§ INSTRUCTIONS FOR THE TASK:
In how many lines of the entries below does "camera" appear? Give only the number.

§ MATERIAL PROVIDED:
....................

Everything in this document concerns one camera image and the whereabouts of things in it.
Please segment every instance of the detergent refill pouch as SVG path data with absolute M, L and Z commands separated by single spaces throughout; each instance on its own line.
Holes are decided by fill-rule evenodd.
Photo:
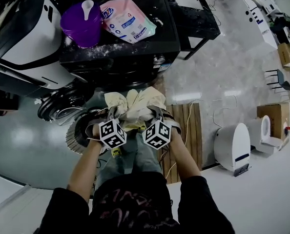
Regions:
M 153 24 L 132 0 L 111 0 L 100 6 L 103 28 L 129 43 L 155 34 Z

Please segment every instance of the purple container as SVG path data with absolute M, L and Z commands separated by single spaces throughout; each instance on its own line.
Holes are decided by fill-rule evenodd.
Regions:
M 100 6 L 86 0 L 72 5 L 62 15 L 61 28 L 79 47 L 89 48 L 99 42 L 102 22 Z

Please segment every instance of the cardboard box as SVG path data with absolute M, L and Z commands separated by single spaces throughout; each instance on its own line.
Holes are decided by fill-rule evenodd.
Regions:
M 277 51 L 280 56 L 283 68 L 286 71 L 290 71 L 290 44 L 280 44 Z
M 271 121 L 271 137 L 286 139 L 285 127 L 290 126 L 289 103 L 268 104 L 257 107 L 257 116 L 269 116 Z

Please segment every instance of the towel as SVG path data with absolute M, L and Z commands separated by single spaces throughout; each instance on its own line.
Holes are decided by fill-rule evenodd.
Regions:
M 108 107 L 117 107 L 115 118 L 124 121 L 123 129 L 128 132 L 144 125 L 154 117 L 153 112 L 147 106 L 157 106 L 166 109 L 165 96 L 153 87 L 146 88 L 139 93 L 132 89 L 126 98 L 117 92 L 105 94 Z

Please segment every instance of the black sleeve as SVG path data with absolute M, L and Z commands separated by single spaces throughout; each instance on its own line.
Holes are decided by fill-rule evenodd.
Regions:
M 207 181 L 202 176 L 190 177 L 182 182 L 178 217 L 181 226 L 189 230 L 235 233 L 232 224 L 213 201 Z
M 38 234 L 84 233 L 89 207 L 77 193 L 56 188 L 42 219 Z

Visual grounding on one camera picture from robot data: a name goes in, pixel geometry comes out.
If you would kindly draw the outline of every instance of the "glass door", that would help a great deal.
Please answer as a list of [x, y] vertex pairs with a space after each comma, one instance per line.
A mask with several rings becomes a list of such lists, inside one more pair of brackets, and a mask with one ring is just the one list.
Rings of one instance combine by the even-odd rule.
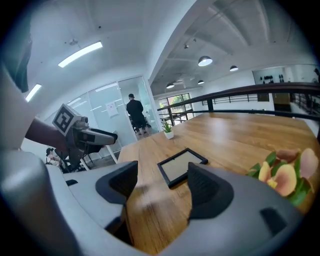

....................

§ RESULT OF THIS EXERCISE:
2